Paper No. 263-9
Presentation Time: 9:00 AM-6:30 PM
STREAM PIRACY, TILTING, AND INCISION IN THE UPPER ARKANSAS RIVER BASIN: EVIDENCE FROM HIGH PLAINS TERRACES
The Upper Arkansas River shows a peculiar map-view drainage pattern with a main stem displaying several nearly 90 degree turns that are thought to represent points of late Cenozoic stream capture events; however, the timing, magnitude, and drivers of stream capture and associated drainage reorganization are poorly understood. This knowledge gap is largely due to poor preservation of geomorphic markers in the Upper Arkansas drainage basin where most studies of river capture have focused, and limited diagnostic source area bedrock units that make traditional provenance analysis challenging. Previous models invoke regional tilting due to the Rio Grande rifting and/or recent dynamic topography as the mechanism driving drainage reorganization in the Upper Arkansas, yet direct supporting evidence is generally lacking.

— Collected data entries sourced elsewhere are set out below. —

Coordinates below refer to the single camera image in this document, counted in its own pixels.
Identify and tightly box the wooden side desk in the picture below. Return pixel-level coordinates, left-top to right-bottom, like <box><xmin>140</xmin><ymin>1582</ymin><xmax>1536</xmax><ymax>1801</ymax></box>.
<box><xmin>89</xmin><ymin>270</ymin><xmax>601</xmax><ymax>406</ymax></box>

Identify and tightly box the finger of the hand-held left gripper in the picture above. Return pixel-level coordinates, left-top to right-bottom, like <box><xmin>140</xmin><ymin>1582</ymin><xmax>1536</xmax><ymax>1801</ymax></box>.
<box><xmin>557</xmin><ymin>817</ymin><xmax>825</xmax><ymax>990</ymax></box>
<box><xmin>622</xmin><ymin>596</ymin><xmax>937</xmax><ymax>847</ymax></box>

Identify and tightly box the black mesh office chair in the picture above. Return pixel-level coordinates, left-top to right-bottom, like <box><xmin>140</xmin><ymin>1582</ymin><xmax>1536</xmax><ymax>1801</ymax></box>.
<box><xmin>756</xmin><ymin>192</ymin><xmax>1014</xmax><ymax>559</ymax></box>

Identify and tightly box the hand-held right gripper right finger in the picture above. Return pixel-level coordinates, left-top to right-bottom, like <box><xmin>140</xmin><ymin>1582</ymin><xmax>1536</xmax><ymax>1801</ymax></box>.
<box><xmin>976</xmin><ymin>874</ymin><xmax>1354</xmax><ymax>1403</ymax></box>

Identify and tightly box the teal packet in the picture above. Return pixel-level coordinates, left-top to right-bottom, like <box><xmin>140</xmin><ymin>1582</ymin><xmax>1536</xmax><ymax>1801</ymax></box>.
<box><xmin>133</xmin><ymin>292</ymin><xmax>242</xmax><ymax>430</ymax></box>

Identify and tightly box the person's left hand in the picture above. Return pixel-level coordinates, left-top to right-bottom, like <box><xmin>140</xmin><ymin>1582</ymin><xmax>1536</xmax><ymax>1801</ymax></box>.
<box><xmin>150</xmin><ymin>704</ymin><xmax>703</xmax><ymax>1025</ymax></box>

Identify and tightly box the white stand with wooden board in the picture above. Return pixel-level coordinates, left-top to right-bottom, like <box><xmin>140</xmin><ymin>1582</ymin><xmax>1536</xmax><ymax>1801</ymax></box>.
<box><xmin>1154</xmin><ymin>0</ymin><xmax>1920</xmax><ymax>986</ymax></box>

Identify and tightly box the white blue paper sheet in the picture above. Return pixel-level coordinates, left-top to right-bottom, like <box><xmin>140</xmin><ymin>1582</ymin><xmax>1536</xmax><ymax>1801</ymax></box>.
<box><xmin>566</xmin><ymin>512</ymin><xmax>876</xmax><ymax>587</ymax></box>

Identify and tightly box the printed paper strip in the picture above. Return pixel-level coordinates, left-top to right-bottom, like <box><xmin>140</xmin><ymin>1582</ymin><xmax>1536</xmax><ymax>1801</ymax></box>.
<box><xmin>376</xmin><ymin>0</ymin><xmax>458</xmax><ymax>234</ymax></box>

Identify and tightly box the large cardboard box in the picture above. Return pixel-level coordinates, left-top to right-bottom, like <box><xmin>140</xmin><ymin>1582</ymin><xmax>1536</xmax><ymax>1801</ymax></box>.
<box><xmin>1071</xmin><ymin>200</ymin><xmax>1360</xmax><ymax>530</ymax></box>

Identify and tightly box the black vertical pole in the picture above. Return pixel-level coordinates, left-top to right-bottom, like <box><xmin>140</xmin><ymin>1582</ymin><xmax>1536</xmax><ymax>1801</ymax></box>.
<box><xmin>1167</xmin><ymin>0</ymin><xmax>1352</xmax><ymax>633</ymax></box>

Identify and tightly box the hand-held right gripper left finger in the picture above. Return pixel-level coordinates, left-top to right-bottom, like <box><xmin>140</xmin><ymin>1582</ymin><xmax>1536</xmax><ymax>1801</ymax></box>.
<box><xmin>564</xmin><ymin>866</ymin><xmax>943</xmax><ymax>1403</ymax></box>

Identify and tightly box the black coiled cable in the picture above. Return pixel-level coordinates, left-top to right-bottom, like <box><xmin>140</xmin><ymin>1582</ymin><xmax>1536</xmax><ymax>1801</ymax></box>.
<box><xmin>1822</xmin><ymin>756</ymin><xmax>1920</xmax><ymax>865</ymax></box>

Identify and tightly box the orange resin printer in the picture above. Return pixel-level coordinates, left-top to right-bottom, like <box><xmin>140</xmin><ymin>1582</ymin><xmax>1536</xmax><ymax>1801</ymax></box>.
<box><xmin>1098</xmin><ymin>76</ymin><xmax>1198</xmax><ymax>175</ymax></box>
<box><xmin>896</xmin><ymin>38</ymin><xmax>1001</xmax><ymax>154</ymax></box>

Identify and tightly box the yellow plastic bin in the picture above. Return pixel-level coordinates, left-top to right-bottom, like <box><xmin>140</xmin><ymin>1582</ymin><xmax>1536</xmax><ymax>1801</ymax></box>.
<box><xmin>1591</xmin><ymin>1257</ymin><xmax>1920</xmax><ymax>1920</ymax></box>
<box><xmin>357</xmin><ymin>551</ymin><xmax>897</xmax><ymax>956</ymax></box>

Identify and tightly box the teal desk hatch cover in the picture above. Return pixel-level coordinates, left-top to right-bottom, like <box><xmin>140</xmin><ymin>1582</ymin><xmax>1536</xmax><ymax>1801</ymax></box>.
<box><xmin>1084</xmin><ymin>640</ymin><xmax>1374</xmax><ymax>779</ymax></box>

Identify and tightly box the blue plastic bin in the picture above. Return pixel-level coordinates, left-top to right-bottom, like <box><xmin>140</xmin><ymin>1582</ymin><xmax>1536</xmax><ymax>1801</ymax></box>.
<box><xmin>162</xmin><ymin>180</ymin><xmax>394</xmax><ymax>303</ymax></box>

Here we present a new approach to unravel and quantify the recent drainage reorganization of the Upper Arkansas using river terraces preserved in the High Plains and a one-dimensional numerical river incision model. Using hypothesized points of river capture near the towns of Salida, Coaldale, and Canon City, we simulate the downcutting response of the Arkansas River to instantaneous drainage area gain and compare the model results to incision patterns recorded by the High Plains terraces. Our preliminary results suggest that large magnitude river capture events explain much of the incision history of the Arkansas basin in the High Plains. Future modeling, field, and geochronology studies are aimed at untangling the relative role of stream capture versus hypothesized regional tilting on the incision history of the Arkansas River. The preliminary and future results will explore and improve understanding of the role of geodynamic tilting as a driver of drainage reorganization, as well as the impact of stream piracy on geomorphic archives, which are often used to constrain tectonic signals.